II.4- Literature review on the social performance of
microfinance institutions
In the social performance standards report a distinction is
made between the achievement of social goals by MFIs and the poverty
measurement amongst microfinance clients. Also, Zeller, Lapenu & Greely
(2003) argued that social performance measurement is not the same as social
impact measurement. Social impact measurement should be concerned with the
poverty outreach, and the changes in welfare and quality of life of
microfinance clients, whereas social performance measurement is associated with
the outreach measurement of microfinance programs.
II.4.1- Impact studies on microfinance
Although the number of empiric studies on the impact of
microfinance from large samples of microfinance clients is growing,
«measuring the impact of financial services has become one of the most
controversial issues facing the microfinance industry». (Meyer, 2006, p.
225) Armendáriz & Morduch (2005) and Meyer (2006, p. 226) found
several «issues of study design, data collection and statistical
analysis», making impact measurement and analysis troublesome. First,
appropriate poverty proxies have to measure the initial levels and the change
in the poverty levels of microfinance clients and non- clients. Second, an
important issue in providing empirical evidence on the benefits of microfinance
is clarifying the causal role of microfinance. Accordingly, identifying
reliable treatment and control groups is crucial. In more detail, while
measuring the impact of microfinance programs one should (1) account for the
displacement of economic activity undertaken by non-clients, (2) one should
consider current and past clients by identifying previously successful and
inactive microfinance graduates?, and (3) one should deal with attrition by
accounting for household drop outs. (Armendáriz & Morduch, 2005)

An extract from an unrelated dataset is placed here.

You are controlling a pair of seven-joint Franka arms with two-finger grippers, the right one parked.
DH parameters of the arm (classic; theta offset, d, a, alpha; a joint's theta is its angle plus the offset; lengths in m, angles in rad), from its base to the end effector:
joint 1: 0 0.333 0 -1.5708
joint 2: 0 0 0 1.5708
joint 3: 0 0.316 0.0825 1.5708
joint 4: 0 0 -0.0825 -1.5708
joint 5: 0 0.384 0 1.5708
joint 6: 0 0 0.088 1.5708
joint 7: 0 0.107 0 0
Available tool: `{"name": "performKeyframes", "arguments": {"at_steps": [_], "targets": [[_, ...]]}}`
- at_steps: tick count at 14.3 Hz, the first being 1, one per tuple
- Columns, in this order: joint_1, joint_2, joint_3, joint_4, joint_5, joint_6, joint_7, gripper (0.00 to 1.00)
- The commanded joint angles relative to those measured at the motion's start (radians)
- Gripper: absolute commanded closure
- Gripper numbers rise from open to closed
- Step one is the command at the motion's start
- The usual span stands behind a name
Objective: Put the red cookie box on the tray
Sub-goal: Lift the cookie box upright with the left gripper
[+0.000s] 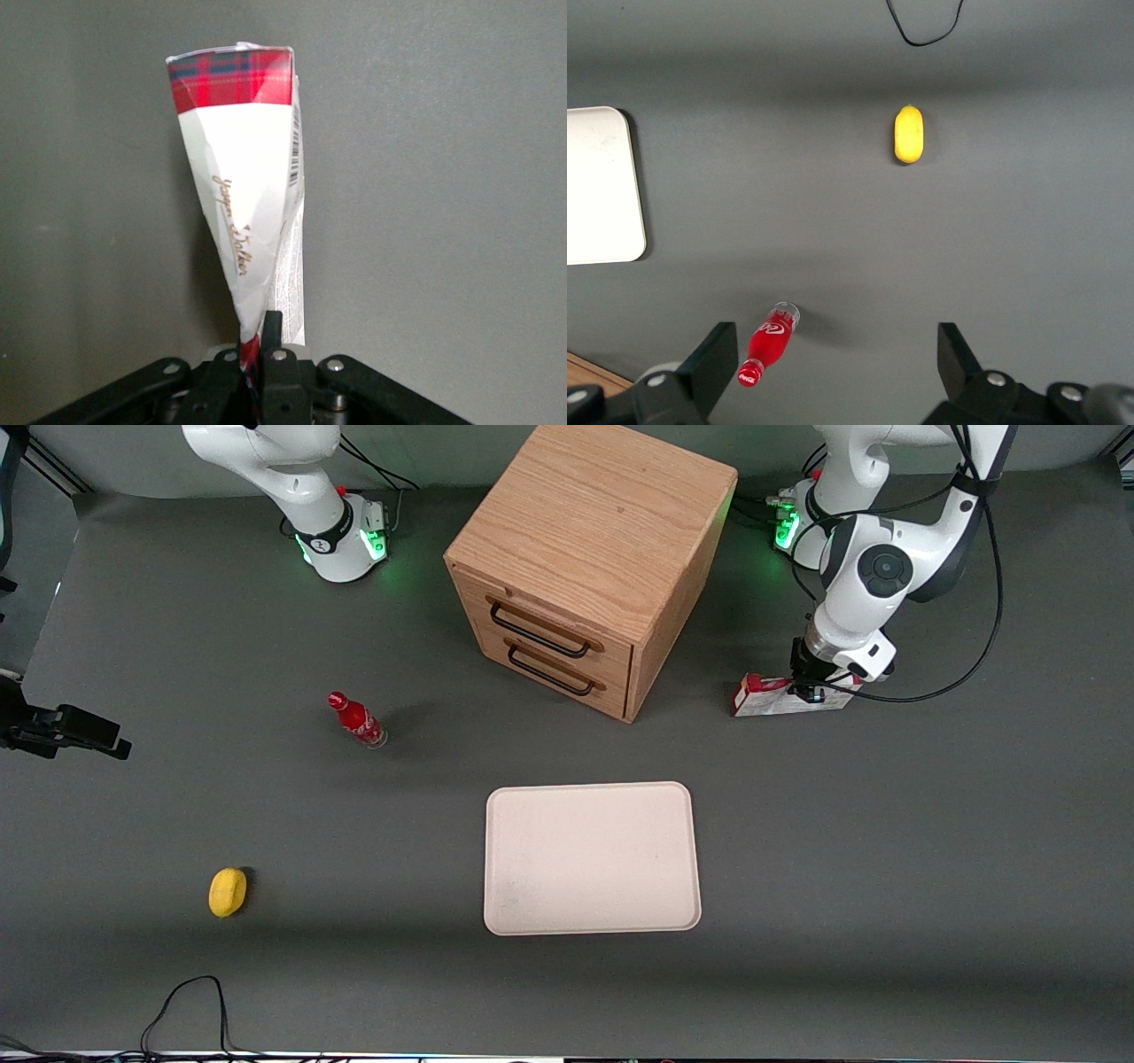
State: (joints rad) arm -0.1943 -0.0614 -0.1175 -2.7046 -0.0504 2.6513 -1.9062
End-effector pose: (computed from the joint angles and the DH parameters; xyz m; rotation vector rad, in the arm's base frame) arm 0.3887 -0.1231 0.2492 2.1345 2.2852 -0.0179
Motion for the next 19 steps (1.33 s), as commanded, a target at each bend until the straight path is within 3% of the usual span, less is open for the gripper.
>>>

Third, Meyer (2006) considers two important forms of selection biases. The
selection of microfinance clients participating in microfinance programs is
likely biased. Random selection is unlikely since new microfinance clients may
be: (1) more entrepreneurial, (2) willing to take risk or (3) may have more
carefully been selected by loan officers. Also, the programs placement is
likely to be biased, since MFIs may choose to locate their activities in areas
with better infrastructure and communication facilities.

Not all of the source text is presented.